Momentos de despedidas. Instantes de bienvenidas. El mes de mayo entra en la vida de la crisis a tropezones. Sin desprenderse totalmente del frío de los ajustes y sin atisbo por abrazar el calor de alguna previsión más optimista. Unos regresan al lugar de donde siempre parten. Besos y abrazos. Otros apuran su estancia antes de partir. Abrazos y besos. Unos terceros esperan su llegada a este mundo para sumarse a él. Besos y besos. Las despedidas de los despedidos son cada vez más habituales. Abrazos y abrazos.
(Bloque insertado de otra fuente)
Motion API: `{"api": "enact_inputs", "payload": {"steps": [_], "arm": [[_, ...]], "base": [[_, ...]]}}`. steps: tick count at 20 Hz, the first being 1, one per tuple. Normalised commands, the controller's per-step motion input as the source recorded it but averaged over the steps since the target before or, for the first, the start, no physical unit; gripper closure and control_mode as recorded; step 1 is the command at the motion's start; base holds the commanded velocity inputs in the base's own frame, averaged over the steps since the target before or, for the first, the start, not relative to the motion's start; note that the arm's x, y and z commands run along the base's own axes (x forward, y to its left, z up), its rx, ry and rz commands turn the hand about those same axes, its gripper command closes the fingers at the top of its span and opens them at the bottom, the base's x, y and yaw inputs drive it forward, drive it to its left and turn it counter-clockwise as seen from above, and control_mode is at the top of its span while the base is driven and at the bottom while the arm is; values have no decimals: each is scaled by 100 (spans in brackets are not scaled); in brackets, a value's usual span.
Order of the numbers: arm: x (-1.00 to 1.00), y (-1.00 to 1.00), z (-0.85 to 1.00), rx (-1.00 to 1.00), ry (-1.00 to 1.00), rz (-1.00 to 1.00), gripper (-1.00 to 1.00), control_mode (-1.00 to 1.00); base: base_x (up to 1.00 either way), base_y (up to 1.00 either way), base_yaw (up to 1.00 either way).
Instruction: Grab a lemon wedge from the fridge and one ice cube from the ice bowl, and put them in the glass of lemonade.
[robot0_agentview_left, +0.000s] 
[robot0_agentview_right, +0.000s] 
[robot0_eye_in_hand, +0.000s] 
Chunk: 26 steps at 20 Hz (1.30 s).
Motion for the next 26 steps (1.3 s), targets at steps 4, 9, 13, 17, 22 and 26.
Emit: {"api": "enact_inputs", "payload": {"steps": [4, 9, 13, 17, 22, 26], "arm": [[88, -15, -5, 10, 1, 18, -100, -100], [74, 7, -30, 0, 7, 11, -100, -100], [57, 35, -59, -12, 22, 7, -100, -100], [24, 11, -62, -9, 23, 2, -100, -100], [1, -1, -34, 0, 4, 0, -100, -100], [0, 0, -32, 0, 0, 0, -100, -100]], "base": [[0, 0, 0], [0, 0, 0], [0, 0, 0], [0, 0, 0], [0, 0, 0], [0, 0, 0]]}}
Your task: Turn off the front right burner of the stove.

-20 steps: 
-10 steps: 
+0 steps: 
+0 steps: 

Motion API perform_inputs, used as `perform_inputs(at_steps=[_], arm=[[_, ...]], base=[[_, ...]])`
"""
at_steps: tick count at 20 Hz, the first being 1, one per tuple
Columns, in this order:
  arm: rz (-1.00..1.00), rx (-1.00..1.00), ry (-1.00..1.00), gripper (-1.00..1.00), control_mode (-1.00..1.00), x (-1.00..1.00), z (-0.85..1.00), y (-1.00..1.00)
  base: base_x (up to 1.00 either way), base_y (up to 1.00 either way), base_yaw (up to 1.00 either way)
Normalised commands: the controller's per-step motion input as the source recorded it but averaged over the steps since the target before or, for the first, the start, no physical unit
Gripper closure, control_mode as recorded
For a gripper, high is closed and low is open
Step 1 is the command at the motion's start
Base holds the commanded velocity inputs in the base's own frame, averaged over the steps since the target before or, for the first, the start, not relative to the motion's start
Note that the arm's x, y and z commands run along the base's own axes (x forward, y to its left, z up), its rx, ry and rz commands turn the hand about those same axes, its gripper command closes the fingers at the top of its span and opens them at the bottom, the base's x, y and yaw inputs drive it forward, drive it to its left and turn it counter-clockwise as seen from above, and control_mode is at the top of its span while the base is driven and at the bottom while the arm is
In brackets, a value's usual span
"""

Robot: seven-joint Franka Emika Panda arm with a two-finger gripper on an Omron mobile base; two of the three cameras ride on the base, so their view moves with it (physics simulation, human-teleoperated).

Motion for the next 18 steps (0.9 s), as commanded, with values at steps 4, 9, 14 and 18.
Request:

Las crónicas dicen que se ultiman más despidos en este oficio del periodismo. Los deportistas se despiden con aplausos de su afición tras intentar solventar, sin conseguirlo, una brecha demasiado profunda. Las crónicas resaltan el “adiós grandioso” de los blancos. Desconozco, al escribir estas líneas, el devenir de los azulgrana. Como en el deporte, esta sociedad, isleña o peninsular, se encuentra ahora dividida en dos situaciones. Los que trabajan y los que no trabajan. Tanto unos como los otros se despiden. Hoy, 2 de mayo. A caballo entre el Primero de Mayo, reivindicativo y festivo, y el Tres de Mayo, día de la Cruz y festivo en esta ciudad, festivo y, quizá, reivindicativo. En Venezuela, las ausencias y las nuevas presencias se resuelven a golpes. El Dos de mayo es uno de los cuadros más representativos de Goya. Esta obra del genial pintor se la conoce también como La carga de los Mamelucos. Representa el levantamiento popular del pueblo de Madrid contra la invasión francesa de Napoleón en esa fecha. Ayer, una parte de la sociedad canaria y española expresó su repulsa por las acciones políticas de las diferentes administraciones que siguen adelantando la despedida, el adiós y las ausencias. En días de libros, flores y artesanía, siguen partiendo las personas hacia sus destinos. Goya pintó también el cuadro El tres de mayo, conocido como Los fusilamientos de la Moncloa. Besos y abrazos en la hora de la despedida.